● How to complete this task: Beginning at the top of the data below, write out every line exactly until you reach the line with "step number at", and include that line.

● Data:
.....

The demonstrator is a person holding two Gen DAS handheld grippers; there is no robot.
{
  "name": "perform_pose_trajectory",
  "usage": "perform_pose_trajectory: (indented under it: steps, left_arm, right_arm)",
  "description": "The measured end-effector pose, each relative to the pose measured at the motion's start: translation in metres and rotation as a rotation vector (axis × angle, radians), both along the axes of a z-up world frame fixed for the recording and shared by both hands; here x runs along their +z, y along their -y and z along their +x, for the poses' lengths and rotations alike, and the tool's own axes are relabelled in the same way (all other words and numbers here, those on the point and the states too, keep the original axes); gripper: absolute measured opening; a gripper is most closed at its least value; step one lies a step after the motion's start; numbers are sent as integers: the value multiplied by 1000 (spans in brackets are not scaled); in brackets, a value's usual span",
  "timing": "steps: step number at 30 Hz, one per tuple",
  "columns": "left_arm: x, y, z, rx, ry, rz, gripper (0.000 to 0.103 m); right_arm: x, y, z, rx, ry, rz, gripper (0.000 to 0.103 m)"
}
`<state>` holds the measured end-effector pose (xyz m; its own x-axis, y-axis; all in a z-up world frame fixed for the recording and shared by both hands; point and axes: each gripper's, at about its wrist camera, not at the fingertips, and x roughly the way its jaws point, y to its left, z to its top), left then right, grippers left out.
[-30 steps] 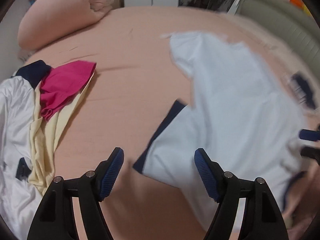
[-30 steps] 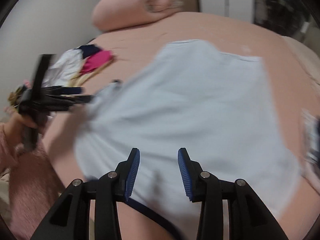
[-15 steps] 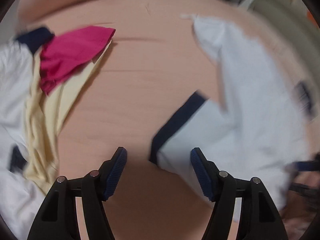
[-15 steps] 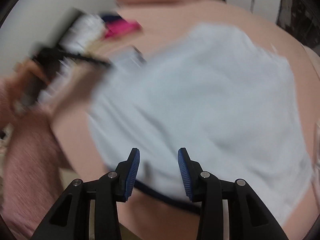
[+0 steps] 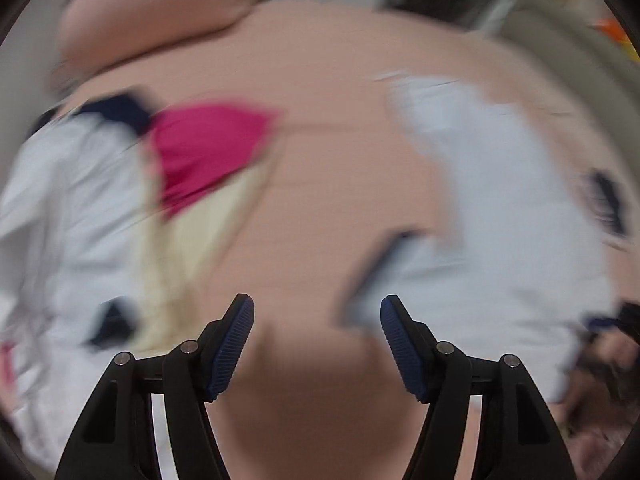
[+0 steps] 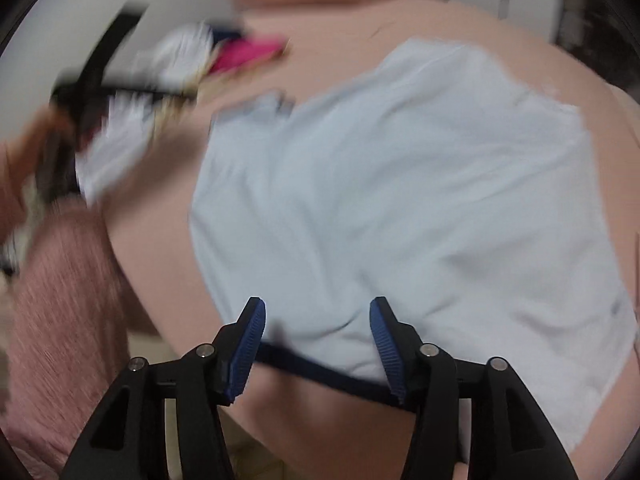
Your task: Fold clothes
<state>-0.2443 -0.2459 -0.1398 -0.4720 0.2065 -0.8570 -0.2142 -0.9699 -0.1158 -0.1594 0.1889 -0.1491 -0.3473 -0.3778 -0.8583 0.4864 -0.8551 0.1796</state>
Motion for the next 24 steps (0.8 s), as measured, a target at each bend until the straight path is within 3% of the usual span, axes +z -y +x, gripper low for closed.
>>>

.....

● Response box:
The demonstrator is a person holding two Gen DAS handheld grippers; there is no robot.
{
  "name": "perform_pose_trajectory",
  "usage": "perform_pose_trajectory: (indented under it: steps, left_arm, right_arm)",
  "description": "The measured end-effector pose, each relative to the pose measured at the motion's start: translation in metres and rotation as a rotation vector (axis × angle, radians), both along the axes of a z-up world frame fixed for the recording and shared by both hands; here x runs along their +z, y along their -y and z along their +x, for the poses' lengths and rotations alike, and the tool's own axes are relabelled in the same way (all other words and numbers here, those on the point and the states too, keep the original axes); gripper: absolute measured opening; a gripper is most closed at its least value; step one lies a step after the motion's start; numbers are sent as integers: the value multiplied by 1000 (spans in brackets are not scaled); in brackets, a value's usual span",
  "timing": "steps: step number at 30 Hz, one per tuple",

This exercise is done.